→ **EXERCISE**: Repeat exactly, and only, the lines of the entries below from the one with "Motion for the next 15" through the one with "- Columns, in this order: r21", both ends included.

→ **EXERCISE MATERIAL**:
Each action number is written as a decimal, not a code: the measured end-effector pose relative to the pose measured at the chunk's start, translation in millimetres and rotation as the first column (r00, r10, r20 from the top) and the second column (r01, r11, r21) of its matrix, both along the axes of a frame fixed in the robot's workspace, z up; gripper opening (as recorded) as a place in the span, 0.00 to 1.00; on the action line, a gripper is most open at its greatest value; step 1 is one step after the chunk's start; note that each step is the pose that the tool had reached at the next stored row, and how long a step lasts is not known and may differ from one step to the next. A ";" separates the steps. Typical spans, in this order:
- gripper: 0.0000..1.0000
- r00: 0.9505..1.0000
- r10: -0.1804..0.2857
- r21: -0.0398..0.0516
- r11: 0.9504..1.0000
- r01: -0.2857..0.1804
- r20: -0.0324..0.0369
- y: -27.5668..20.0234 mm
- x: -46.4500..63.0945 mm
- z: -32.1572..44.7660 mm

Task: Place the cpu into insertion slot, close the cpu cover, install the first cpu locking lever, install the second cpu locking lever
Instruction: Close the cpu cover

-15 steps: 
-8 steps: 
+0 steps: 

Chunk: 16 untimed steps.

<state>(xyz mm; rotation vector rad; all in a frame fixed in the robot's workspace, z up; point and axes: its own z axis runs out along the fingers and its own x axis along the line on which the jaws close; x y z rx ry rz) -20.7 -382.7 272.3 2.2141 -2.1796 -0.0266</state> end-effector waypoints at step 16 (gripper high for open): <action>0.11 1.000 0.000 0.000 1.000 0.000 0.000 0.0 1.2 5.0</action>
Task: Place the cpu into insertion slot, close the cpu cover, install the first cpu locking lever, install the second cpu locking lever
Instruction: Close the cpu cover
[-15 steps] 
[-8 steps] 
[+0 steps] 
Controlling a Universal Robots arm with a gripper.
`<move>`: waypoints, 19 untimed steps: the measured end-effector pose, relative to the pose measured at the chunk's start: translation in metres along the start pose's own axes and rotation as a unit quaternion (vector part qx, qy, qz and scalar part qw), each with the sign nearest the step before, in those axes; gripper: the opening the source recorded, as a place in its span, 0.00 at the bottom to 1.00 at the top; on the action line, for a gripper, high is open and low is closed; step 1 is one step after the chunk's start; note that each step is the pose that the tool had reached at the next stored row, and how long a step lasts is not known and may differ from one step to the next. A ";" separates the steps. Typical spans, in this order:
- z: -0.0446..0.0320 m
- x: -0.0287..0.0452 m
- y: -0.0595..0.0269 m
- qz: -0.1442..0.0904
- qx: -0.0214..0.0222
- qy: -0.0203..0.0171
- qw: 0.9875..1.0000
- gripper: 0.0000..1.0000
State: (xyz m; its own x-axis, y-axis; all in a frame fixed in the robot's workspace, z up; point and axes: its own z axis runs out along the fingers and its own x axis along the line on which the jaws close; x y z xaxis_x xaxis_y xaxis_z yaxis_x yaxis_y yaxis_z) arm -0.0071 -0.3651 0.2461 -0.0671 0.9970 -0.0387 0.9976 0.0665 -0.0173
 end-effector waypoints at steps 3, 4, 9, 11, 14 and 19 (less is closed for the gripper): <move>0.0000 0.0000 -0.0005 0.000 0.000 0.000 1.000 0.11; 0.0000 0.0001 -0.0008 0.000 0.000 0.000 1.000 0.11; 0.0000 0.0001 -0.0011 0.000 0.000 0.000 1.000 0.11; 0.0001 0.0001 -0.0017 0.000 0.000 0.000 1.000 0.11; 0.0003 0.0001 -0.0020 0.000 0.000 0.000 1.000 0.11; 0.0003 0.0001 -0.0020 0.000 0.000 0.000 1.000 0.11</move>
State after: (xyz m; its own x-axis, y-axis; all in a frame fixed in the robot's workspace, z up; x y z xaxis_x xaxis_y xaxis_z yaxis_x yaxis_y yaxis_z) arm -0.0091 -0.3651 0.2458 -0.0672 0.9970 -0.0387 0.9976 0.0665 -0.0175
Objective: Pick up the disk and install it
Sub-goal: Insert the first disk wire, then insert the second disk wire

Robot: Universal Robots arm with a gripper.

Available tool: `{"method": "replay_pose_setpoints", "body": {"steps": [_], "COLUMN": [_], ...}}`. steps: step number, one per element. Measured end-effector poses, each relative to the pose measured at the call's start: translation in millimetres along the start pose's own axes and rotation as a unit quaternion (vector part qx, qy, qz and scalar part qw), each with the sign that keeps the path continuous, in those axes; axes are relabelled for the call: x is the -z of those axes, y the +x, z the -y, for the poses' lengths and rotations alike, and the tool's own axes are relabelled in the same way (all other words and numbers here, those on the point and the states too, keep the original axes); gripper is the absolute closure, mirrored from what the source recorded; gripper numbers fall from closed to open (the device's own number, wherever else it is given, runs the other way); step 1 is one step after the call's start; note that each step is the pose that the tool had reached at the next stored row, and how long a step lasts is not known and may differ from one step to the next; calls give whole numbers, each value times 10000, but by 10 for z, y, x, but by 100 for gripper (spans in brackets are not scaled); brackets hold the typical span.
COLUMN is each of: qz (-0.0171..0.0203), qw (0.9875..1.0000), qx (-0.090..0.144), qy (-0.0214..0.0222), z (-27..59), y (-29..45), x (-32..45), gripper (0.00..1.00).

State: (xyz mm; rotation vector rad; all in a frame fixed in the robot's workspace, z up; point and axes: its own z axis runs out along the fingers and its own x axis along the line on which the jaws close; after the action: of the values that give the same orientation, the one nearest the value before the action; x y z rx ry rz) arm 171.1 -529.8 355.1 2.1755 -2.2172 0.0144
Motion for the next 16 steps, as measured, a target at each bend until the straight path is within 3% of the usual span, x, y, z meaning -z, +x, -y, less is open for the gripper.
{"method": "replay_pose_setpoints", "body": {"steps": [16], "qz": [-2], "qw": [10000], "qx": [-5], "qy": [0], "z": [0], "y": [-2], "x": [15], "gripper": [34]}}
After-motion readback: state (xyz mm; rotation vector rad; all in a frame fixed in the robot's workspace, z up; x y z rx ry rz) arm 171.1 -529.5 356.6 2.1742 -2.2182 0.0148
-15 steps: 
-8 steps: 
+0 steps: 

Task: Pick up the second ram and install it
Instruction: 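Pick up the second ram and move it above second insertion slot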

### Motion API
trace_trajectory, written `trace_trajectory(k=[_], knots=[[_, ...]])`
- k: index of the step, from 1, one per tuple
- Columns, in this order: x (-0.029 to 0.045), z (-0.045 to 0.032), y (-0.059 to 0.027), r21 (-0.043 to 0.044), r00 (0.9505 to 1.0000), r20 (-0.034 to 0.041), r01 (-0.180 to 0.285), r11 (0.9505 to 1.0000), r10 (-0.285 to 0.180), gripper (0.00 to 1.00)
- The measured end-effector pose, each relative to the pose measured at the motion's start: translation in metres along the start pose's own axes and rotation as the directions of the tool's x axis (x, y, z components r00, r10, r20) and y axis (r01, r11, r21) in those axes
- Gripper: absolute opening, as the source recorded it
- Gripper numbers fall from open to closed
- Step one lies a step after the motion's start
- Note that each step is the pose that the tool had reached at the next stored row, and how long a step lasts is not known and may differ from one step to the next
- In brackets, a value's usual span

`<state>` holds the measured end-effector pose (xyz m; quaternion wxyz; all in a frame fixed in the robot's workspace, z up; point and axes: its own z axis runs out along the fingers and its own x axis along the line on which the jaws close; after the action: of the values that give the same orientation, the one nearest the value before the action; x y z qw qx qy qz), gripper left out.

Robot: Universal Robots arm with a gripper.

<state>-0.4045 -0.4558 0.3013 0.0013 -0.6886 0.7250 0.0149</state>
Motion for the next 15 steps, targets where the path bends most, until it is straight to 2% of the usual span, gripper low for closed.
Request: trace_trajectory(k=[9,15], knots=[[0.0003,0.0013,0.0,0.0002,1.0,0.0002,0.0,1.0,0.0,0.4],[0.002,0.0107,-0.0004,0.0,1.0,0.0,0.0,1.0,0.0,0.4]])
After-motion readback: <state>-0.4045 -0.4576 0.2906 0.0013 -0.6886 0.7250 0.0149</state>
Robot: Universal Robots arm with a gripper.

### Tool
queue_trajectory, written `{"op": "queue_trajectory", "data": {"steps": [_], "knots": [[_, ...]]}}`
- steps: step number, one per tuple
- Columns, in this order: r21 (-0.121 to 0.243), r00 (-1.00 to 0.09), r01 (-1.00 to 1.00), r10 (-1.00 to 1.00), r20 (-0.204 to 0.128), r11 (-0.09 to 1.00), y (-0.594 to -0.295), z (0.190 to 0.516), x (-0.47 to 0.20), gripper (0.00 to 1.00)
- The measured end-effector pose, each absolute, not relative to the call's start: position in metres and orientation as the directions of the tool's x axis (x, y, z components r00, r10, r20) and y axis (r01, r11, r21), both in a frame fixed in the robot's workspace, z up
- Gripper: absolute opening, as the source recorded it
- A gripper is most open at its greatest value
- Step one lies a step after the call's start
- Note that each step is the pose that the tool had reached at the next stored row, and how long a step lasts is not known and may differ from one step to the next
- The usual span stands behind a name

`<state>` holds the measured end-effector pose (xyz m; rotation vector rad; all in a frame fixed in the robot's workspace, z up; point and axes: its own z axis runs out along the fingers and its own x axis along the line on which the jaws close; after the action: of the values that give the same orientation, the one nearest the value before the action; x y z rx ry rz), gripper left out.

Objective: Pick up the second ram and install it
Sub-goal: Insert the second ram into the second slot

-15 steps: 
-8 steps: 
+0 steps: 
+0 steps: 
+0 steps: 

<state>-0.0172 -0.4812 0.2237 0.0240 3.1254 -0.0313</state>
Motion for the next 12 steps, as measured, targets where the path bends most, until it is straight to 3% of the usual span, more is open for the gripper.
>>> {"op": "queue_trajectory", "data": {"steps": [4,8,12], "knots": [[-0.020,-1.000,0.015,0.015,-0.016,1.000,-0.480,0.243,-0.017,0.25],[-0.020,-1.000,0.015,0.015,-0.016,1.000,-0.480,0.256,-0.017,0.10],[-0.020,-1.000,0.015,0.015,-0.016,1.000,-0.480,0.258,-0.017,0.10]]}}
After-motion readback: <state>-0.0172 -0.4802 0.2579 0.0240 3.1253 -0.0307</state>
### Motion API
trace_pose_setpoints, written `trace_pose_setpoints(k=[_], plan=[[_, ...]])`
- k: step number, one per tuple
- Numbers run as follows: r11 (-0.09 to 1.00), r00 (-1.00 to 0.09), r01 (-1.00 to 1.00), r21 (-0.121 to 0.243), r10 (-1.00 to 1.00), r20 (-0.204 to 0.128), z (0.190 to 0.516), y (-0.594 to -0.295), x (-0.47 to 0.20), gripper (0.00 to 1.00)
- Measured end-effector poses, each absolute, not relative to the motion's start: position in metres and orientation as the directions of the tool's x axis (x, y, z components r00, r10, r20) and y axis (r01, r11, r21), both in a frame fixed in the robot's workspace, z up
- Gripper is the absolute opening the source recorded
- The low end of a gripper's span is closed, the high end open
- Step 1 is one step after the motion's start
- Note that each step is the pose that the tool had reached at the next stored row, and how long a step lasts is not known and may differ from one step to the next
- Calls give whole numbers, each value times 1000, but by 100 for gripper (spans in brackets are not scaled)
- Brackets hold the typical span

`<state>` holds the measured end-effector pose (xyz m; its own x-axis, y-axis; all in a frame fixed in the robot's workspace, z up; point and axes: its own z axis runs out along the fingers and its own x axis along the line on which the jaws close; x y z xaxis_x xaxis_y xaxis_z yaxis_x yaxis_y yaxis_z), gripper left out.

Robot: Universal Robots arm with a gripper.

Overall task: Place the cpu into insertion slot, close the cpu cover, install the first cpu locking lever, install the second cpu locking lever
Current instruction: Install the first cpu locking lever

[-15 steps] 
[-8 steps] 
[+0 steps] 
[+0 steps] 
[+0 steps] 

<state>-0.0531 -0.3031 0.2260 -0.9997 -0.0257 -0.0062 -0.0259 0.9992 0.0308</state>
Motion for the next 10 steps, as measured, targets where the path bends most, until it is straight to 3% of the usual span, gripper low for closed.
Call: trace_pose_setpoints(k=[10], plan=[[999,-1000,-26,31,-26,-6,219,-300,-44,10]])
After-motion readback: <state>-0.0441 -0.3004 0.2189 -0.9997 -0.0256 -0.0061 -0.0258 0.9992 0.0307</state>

→ **SOLUTION TO THIS TASK**:
Motion for the next 15 steps, targets where the path bends most, until it is straight to 2% of the usual span, gripper low for closed.
Request: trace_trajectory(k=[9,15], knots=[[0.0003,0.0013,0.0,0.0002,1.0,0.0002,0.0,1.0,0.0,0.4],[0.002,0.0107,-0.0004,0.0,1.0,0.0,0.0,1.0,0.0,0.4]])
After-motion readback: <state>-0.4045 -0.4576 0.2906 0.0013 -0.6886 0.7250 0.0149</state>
Robot: Universal Robots arm with a gripper.

### Tool
queue_trajectory, written `{"op": "queue_trajectory", "data": {"steps": [_], "knots": [[_, ...]]}}`
- steps: step number, one per tuple
- Columns, in this order: r21 (-0.121 to 0.243), r00 (-1.00 to 0.09), r01 (-1.00 to 1.00), r10 (-1.00 to 1.00), r20 (-0.204 to 0.128), r11 (-0.09 to 1.00), y (-0.594 to -0.295), z (0.190 to 0.516), x (-0.47 to 0.20), gripper (0.00 to 1.00)

No further answer is expected.